_Your instructions_.
Give back the data below exactly as it was given.

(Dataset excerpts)
>>>

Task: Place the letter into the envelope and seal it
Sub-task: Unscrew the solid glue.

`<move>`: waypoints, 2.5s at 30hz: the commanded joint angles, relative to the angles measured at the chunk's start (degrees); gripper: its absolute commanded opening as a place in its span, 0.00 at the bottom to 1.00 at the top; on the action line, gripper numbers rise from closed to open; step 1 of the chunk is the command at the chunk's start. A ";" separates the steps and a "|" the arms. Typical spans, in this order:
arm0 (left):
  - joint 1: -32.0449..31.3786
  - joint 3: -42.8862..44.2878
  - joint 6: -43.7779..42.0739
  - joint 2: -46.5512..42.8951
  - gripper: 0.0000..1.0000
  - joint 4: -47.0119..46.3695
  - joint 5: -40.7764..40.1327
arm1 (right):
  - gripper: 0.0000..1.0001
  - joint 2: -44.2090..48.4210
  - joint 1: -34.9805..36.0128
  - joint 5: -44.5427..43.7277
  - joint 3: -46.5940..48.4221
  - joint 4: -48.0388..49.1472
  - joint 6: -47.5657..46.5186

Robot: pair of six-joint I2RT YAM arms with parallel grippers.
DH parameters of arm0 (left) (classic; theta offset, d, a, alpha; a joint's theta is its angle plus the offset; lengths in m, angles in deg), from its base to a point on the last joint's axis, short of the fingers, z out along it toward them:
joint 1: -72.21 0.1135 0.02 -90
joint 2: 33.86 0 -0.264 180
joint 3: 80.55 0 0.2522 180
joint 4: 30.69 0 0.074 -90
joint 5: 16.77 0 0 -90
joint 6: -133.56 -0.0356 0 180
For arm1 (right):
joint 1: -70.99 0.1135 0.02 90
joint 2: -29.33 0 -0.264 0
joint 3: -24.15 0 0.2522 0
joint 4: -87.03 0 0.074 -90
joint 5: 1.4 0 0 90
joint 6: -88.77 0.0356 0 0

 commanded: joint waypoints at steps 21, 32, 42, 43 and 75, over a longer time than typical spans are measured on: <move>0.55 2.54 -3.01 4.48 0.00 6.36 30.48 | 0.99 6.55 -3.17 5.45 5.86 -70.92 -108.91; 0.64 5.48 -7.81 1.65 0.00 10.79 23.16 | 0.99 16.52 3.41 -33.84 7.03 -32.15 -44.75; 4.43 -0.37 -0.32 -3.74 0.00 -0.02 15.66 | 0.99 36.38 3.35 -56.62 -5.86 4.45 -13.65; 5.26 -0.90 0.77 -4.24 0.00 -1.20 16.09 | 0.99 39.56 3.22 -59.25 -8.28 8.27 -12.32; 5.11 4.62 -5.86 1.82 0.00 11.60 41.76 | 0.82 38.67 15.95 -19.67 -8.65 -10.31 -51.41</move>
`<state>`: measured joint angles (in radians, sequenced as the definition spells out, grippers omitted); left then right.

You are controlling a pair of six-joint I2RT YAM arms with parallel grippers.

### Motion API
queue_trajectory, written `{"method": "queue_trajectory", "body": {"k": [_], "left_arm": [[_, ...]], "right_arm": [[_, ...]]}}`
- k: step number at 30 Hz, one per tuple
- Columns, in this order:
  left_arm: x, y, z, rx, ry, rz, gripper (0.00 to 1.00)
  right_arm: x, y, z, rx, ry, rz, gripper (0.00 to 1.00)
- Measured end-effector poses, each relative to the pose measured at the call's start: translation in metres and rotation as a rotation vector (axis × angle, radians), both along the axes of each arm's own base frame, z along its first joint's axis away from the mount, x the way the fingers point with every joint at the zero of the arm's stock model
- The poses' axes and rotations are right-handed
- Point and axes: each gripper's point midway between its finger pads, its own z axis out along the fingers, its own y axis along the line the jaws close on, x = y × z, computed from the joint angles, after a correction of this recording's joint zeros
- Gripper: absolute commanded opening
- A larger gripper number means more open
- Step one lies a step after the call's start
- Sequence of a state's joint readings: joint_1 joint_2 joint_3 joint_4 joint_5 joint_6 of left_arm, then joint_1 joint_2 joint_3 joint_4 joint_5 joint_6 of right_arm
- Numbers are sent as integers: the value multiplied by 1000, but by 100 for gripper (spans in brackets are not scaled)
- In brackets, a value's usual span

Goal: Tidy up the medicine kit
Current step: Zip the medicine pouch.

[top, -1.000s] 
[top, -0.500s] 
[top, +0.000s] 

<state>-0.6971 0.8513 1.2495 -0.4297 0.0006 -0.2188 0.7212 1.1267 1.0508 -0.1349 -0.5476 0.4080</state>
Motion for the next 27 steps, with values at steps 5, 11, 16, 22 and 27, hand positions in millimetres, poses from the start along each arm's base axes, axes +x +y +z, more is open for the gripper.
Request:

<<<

_Completed task_.
Task: Place the letter into the envelope and seal it
Sub-task: Unscrew the solid glue.

`<move>`: waypoints, 2.5s at 30hz: the commanded joint angles, relative to the angles measured at the chunk's start (degrees); gripper: its absolute commanded opening as a place in its span, 0.00 at the bottom to 1.00 at the top; on the action line, gripper numbers rise from closed to open; step 1 of the chunk is the command at the chunk's start. A ";" separates the steps and a "|" the arms. Typical spans, in this order:
arm0 (left):
  - joint 1: -32.0449..31.3786
  - joint 3: -42.8862..44.2878
  - joint 6: -43.7779..42.0739
  - joint 2: -46.5512..42.8951
  - gripper: 0.0000..1.0000
  - joint 4: -47.0119..46.3695
  - joint 5: -40.7764..40.1327
arm1 (right):
  - gripper: 0.0000..1.0001
  - joint 2: -44.2090..48.4210
  - joint 1: -34.9805..36.0128
  - joint 5: -44.5427..43.7277
  - joint 3: -46.5940..48.4221
  - joint 4: -48.0388..49.1472
  - joint 6: -47.5657..46.5186

Robot: pair of six-joint I2RT YAM arms with parallel grippers.
DH parameters of arm0 (left) (classic; theta offset, d, a, alpha; a joint's theta is its angle plus the offset; lengths in m, angles in deg), from its base to a point on the last joint's axis, short of the fingers, z out along it toward them:
joint 1: -72.21 0.1135 0.02 -90
joint 2: 33.86 0 -0.264 180
joint 3: 80.55 0 0.2522 180
joint 4: 30.69 0 0.074 -90
joint 5: 16.77 0 0 -90
joint 6: -133.56 -0.0356 0 180
For arm1 (right):
joint 1: -70.99 0.1135 0.02 90
joint 2: -29.33 0 -0.264 0
joint 3: -24.15 0 0.2522 0
joint 4: -87.03 0 0.074 -90
joint 5: 1.4 0 0 90
joint 6: -88.77 0.0356 0 0

 commanded: joint waypoints at steps 21, 32, 42, 43 and 75, over a longer time than typical spans are measured on: <move>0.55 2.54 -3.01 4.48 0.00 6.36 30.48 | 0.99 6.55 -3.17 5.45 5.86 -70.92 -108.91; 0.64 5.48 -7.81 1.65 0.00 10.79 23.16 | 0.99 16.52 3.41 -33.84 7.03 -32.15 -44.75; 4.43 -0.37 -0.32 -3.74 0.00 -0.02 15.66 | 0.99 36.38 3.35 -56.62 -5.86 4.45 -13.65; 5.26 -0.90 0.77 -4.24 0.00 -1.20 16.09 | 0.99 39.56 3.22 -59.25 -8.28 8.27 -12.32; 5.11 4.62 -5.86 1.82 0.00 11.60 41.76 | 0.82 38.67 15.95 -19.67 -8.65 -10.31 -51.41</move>
`<state>`: measured joint angles (in radians, sequenced as the definition spells out, grippers omitted); left then right.

You are controlling a pair of six-joint I2RT YAM arms with parallel grippers.

### Motion API
queue_trajectory, written `{"method": "queue_trajectory", "body": {"k": [_], "left_arm": [[_, ...]], "right_arm": [[_, ...]]}}`
- k: step number at 30 Hz, one per tuple
- Columns, in this order:
  left_arm: x, y, z, rx, ry, rz, gripper (0.00 to 1.00)
  right_arm: x, y, z, rx, ry, rz, gripper (0.00 to 1.00)
- Measured end-effector poses, each relative to the pose measured at the call's start: translation in metres and rotation as a rotation vector (axis × angle, radians), both along the axes of each arm's own base frame, z along its first joint's axis away from the mount, x the way the fingers point with every joint at the zero of the arm's stock model
- The poses' axes and rotations are right-handed
- Point and axes: each gripper's point midway between its finger pads, its own z axis out along the fingers, its own y axis along the line the jaws close on, x = y × z, computed from the joint angles, after a correction of this recording's joint zeros
- Gripper: absolute commanded opening
- A larger gripper number means more open
- Step one lies a step after the call's start
- Sequence of a state's joint readings: joint_1 joint_2 joint_3 joint_4 joint_5 joint_6 of left_arm, then joint_1 joint_2 joint_3 joint_4 joint_5 joint_6 of right_arm
- Numbers are sent as integers: the value multiplied by 1000, but by 100 for gripper (spans in brackets are not scaled)
- In brackets, a value's usual span

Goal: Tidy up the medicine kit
Current step: Zip the medicine pouch.

[top, -1.000s] 
[top, -0.500s] 
[top, +0.000s] 

<state>-0.6971 0.8513 1.2495 -0.4297 0.0006 -0.2188 0.7212 1.1267 1.0508 -0.1349 -0.5476 0.4080</state>
Motion for the next 27 steps, with values at steps 5, 11, 16, 22 and 27, hand positions in millimetres, poses from the start along each arm's base axes, axes +x +y +z, more is open for the gripper.
Request:

This completes the response to the exercise.